Subject to the provisions of the Shareholder Rights Plan Agreement, the Rights evidenced by this Certificate may be redeemed by the Corporation at a redemption price of $0.000001 per Right, subject to adjustment in certain events.
No fractional Common Shares will be issued upon the exercise of any Rights evidenced hereby, but in lieu thereof a cash payment will be made, as provided in the Shareholder Rights Plan Agreement.

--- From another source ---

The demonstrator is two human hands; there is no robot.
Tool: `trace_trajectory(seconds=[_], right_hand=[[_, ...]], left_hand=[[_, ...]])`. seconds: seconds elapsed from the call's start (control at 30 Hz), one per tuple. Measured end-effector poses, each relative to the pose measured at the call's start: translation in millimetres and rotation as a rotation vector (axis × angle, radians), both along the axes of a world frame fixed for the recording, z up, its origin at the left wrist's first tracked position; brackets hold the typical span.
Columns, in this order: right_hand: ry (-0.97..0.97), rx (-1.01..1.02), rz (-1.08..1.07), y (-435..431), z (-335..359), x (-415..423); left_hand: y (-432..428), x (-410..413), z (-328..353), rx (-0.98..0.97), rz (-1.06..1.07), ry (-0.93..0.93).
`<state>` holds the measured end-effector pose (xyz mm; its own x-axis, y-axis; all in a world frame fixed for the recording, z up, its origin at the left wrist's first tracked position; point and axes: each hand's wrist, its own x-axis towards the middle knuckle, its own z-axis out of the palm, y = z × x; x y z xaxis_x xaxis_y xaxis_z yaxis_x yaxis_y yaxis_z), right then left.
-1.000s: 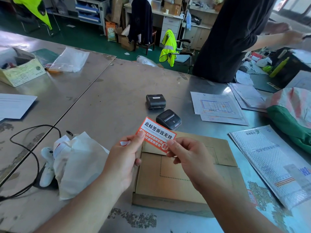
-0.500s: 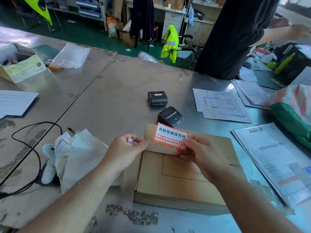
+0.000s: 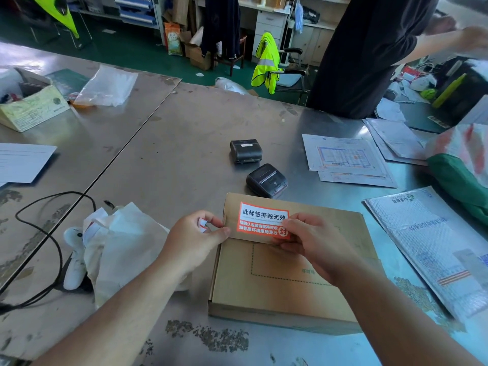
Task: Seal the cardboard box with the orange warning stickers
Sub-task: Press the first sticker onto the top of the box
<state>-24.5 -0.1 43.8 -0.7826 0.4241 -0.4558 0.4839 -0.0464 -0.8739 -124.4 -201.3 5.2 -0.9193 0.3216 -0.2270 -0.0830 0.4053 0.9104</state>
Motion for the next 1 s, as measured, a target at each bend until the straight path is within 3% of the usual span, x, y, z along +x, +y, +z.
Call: trace_trajectory(seconds=[0.13, 0.4, 0.57, 0.7, 1.0], right_hand=[[-0.011, 0.023, 0.011, -0.1, -1.5, 2.5], [-0.044, 0.194, 0.078, -9.5, 1.9, 6.2], [-0.037, 0.279, 0.062, -9.9, 2.0, 6.9], [-0.031, 0.285, 0.074, -8.6, -1.0, 5.7], [-0.064, 0.32, 0.096, -10.1, 5.7, 6.4]], left_hand=[[0.9, 4.2, 9.5, 0.09, 0.013, -0.054], [4.0, 1.8, 25.8, -0.064, -0.096, -0.024], [5.3, -1.7, 27.4, -0.049, -0.063, -0.078], [1.5, -2.6, 25.4, -0.142, -0.184, -0.017], [8.0, -1.5, 26.6, -0.201, -0.195, 0.029]])
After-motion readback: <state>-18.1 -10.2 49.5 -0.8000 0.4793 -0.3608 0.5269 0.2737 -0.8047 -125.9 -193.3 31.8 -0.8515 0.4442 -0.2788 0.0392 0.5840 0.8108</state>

No holder of this Rights Certificate, as such, shall be entitled to vote or receive dividends or be deemed for any purpose the holder of Common Shares or of any other securities which may at any time be issuable upon the exercise hereof, nor shall anything contained in the Shareholder Rights Plan Agreement or herein be construed to confer upon the holder hereof, as such, any of the rights of a shareholder of the Corporation or any right to vote for the election of directors or upon any matter submitted to shareholders at any meeting thereof, or to give or withhold consent to any corporate action, or to receive notice of meetings or other actions affecting shareholders (except as provided in the Shareholder Rights Plan Agreement), or to receive dividends or subscription rights, or otherwise, until the Rights evidenced by this Rights Certificate shall have been exercised as provided in the Shareholder Rights Plan Agreement.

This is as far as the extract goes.